MOSAIQ is a standardised multimodal benchmark for soundscape AI research, integrating audio, visual, and perceptual rating data from multiple source datasets (ISD, ARAUS, …) under a unified schema. This repository hosts the MOSAIQ data schema, validation tooling, build scripts, and (in later phases) baseline models and evaluation pipelines.
MOSAIQ/
├── README.md
├── pyproject.toml
├── uv.lock
├── datacatalog.yaml
│
├── catalogue/
│ ├── datapackage.yaml
│ ├── datasets.csv
│ └── datasets_catalogue.json
│
├── datasets/
│ ├── ISD/
│ │ ├── datapackage.yaml
│ │ ├── schemas/
│ │ │ ├── clips.schema.yaml
│ │ │ ├── features.schema.yaml
│ │ │ └── responses.schema.yaml
│ │ └── data/
│ │ ├── clips.csv
│ │ ├── features.csv
│ │ └── responses.csv
│ ├── ARAUS/
│ │ ├── datapackage.yaml
│ │ ├── SCHEMA_NOTES.md
│ │ ├── schemas/
│ │ │ ├── clips.schema.yaml
│ │ │ └── responses.schema.yaml
│ │ └── data/
│ │ ├── clips.csv
│ │ └── responses.csv
│ ├── SATP/
│ │ ├── datapackage.yaml
│ │ ├── SCHEMA_NOTES.md
│ │ ├── schemas/
│ │ └── data/
│ └── DeLTA/
│ ├── datapackage.yaml
│ ├── SCHEMA_NOTES.md
│ ├── schemas/
│ └── data/
│
├── shared_schemas/
│ ├── datasets.schema.yaml
│ └── features.schema.yaml
│
├── config/
│ └── cityseg_class_map.yaml
│
├── scripts/
│ ├── build_isd.py
│ ├── build_araus.py
│ ├── build_satp.py
│ ├── build_delta.py
│ ├── build_clip_features.py
│ ├── build_cityseg_features.py
│ ├── validate_in_python.py
│ └── validate_mosaiq.py
│
└── notebooks/
└── 01_explore_isd.ipynb
This project uses uv for environment and dependency management.

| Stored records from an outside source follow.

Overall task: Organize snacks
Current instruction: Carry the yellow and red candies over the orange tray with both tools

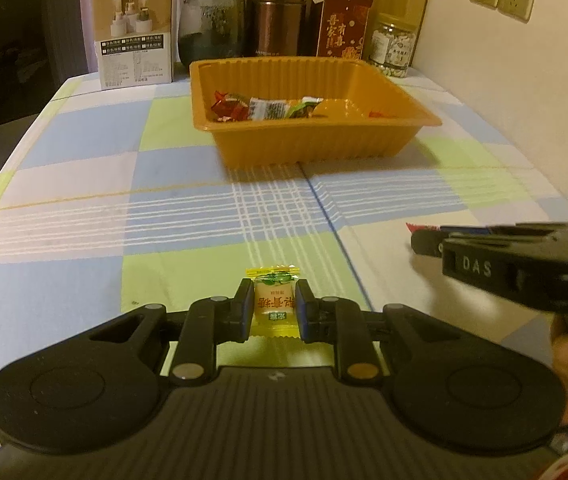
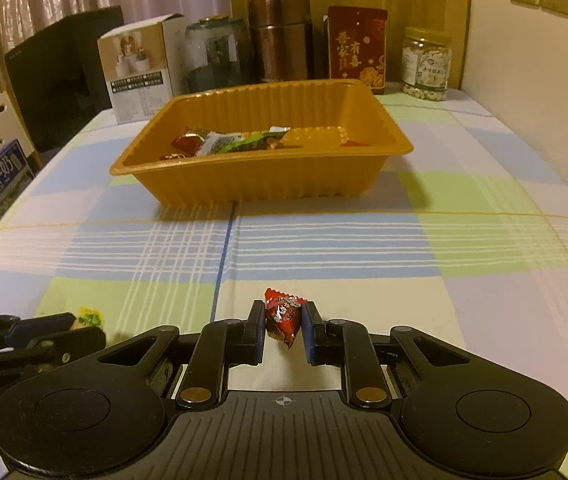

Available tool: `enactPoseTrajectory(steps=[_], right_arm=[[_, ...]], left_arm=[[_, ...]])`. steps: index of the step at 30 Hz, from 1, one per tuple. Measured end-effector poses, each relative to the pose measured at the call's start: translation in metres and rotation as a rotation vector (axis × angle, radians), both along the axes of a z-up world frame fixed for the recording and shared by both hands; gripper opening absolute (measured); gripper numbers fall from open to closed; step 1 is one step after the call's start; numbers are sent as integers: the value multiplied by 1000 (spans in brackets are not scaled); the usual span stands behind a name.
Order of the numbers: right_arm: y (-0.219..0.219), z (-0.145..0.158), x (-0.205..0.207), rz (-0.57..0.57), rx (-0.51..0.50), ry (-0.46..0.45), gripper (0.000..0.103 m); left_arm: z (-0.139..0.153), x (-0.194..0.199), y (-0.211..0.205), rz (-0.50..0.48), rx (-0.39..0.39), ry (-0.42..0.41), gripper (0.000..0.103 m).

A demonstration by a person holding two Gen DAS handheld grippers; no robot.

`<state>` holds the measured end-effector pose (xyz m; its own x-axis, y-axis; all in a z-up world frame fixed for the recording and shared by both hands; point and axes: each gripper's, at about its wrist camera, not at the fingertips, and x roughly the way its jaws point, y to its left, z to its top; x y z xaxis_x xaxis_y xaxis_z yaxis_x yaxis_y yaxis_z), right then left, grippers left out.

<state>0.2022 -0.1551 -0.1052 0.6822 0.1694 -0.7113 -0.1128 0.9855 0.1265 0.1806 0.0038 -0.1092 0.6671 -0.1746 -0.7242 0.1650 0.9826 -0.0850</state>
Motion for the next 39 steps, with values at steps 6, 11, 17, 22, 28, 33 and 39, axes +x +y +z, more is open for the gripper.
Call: enactPoseTrajectory(steps=[6,11,17,22,28,33,39], right_arm=[[-3,22,-19,6,26,-20,19],[-5,38,-29,10,34,-39,19],[-7,52,-38,17,38,-56,19],[-12,60,-40,20,48,-66,19],[-19,74,-30,25,68,-81,19],[-26,86,-5,41,63,-91,19],[-37,97,30,51,60,-90,19]], left_arm=[[19,-7,-6,10,-17,-11,19],[33,-14,-7,18,-27,-18,19],[45,-20,-8,25,-35,-26,19],[54,-21,-8,25,-44,-34,19],[69,-12,-8,17,-57,-55,19],[80,8,-7,14,-77,-66,19],[91,40,-9,3,-88,-73,19]])
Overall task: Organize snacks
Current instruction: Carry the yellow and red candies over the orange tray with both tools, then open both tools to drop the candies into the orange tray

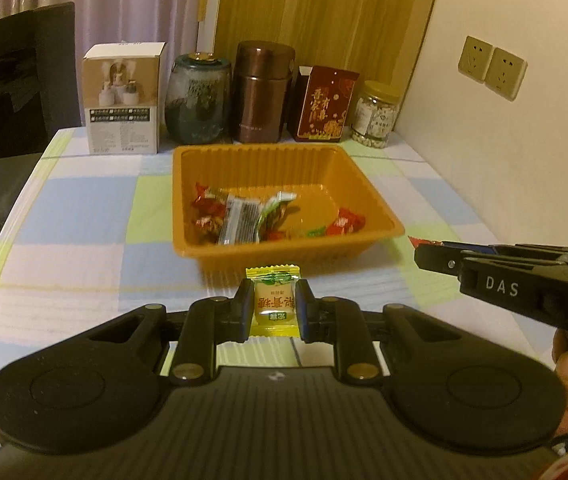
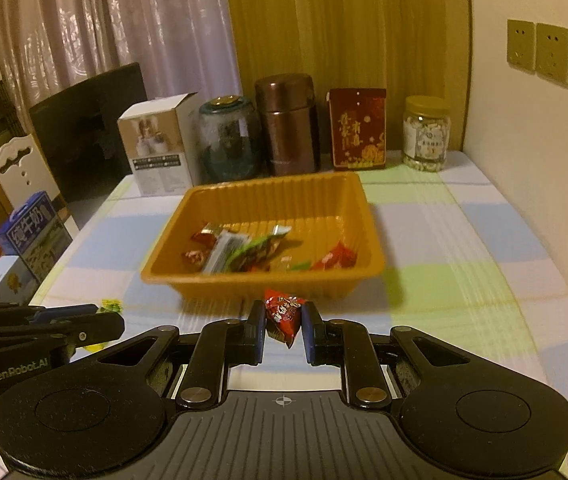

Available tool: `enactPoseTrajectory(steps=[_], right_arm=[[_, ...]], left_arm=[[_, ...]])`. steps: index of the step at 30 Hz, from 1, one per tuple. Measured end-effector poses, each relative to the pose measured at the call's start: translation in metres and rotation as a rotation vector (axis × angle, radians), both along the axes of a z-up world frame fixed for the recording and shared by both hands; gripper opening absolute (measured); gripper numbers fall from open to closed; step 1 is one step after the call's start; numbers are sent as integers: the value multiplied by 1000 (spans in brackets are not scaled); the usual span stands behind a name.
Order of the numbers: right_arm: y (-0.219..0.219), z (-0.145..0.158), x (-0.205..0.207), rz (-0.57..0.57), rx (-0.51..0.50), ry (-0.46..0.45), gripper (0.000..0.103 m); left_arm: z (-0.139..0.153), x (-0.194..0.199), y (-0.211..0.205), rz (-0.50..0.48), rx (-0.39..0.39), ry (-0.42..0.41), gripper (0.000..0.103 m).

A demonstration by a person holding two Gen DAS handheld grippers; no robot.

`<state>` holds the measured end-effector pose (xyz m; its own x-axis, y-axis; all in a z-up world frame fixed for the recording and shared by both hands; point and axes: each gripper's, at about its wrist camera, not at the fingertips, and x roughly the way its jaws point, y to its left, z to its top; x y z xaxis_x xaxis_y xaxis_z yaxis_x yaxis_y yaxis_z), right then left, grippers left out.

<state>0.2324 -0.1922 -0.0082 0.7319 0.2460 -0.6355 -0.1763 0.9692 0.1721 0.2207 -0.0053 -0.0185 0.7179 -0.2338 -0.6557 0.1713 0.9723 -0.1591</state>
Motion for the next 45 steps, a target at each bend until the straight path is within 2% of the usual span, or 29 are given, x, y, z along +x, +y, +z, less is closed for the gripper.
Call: enactPoseTrajectory(steps=[14,25,45], right_arm=[[-11,6,77,17,4,12,19],[-10,-2,132,43,25,45,19],[-10,-27,161,36,58,104,19]], left_arm=[[15,80,-10,-29,-31,6,19],[8,133,-11,-10,1,24,19],[-18,169,-14,10,9,78,19]])
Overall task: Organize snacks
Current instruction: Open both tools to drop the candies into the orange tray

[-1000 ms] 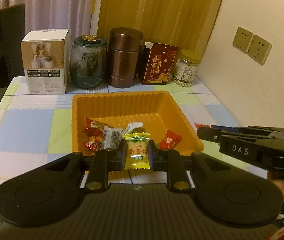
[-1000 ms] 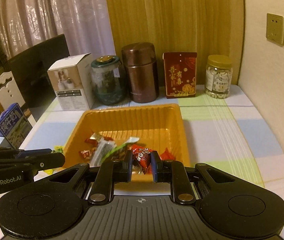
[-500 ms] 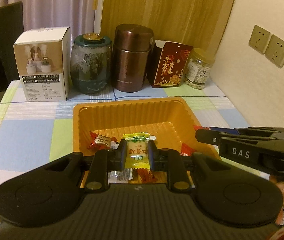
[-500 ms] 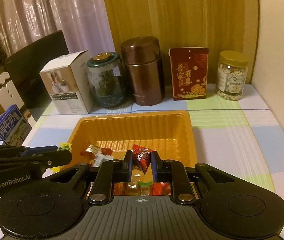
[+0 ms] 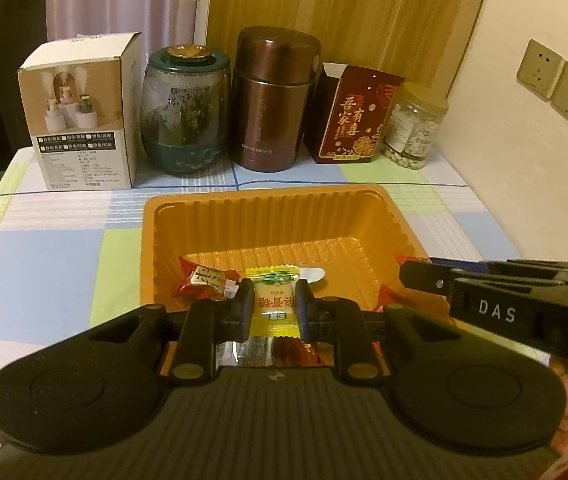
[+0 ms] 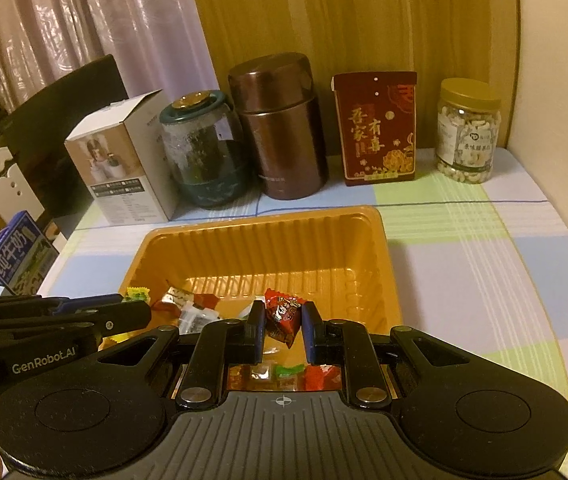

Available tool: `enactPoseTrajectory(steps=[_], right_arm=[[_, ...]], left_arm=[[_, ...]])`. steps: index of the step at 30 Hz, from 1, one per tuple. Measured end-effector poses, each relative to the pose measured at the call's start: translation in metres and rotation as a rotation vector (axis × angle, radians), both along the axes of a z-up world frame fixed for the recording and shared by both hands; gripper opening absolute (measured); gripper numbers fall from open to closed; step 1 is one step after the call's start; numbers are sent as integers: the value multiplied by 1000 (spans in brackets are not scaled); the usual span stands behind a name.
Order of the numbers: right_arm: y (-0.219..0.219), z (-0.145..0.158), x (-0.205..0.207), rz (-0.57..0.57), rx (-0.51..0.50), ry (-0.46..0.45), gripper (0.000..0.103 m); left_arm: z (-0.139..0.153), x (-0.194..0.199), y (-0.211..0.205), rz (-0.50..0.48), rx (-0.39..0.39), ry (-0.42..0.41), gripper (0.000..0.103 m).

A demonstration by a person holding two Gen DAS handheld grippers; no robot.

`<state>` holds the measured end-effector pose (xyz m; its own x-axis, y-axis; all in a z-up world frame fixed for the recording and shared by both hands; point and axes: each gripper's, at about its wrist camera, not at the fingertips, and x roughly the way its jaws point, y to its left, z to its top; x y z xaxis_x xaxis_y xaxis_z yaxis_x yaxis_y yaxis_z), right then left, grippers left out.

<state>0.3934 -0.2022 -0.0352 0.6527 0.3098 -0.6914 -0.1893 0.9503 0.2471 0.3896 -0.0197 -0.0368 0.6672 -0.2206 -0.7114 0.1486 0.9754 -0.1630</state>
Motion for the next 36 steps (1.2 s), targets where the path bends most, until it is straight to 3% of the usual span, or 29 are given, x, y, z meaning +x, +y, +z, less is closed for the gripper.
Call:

curl -LsSf https://astral.sh/uv/install.sh | shFrom the repository root:
uv syncThis creates a .venv/ in the project directory and installs all
dependencies pinned in uv.lock.
uv run frictionless validate catalogue/datapackage.yaml
uv run frictionless validate datasets/ISD/datapackage.yaml --trusted
uv run frictionless validate datasets/ARAUS/datapackage.yaml --trusted
uv run frictionless validate datasets/SATP/datapackage.yaml
uv run frictionless validate datasets/DeLTA/datapackage.yamlExpected output: catalogue resources (datasets) and dataset package
resources (clips, responses, optional features) all reporting VALID.
(--trusted is used for dataset packages because the shared feature schema is
referenced via a parent-relative path.)
MOSAIQ supports optional derived FeatureRecords linked by clip_id in
datasets/<dataset>/data/features.csv.
Supported examples include:
- CLIP visual embeddings
- CitySeg semantic summaries
In this release, MOSAIQ defines the shared FeatureRecord schema for visual derived features and placeholder resources. Psychoacoustic indicators remain in clip-level/acoustic metadata when available, rather than in the FeatureRecord layer. Caption features are a future extension and are not included in the current schema.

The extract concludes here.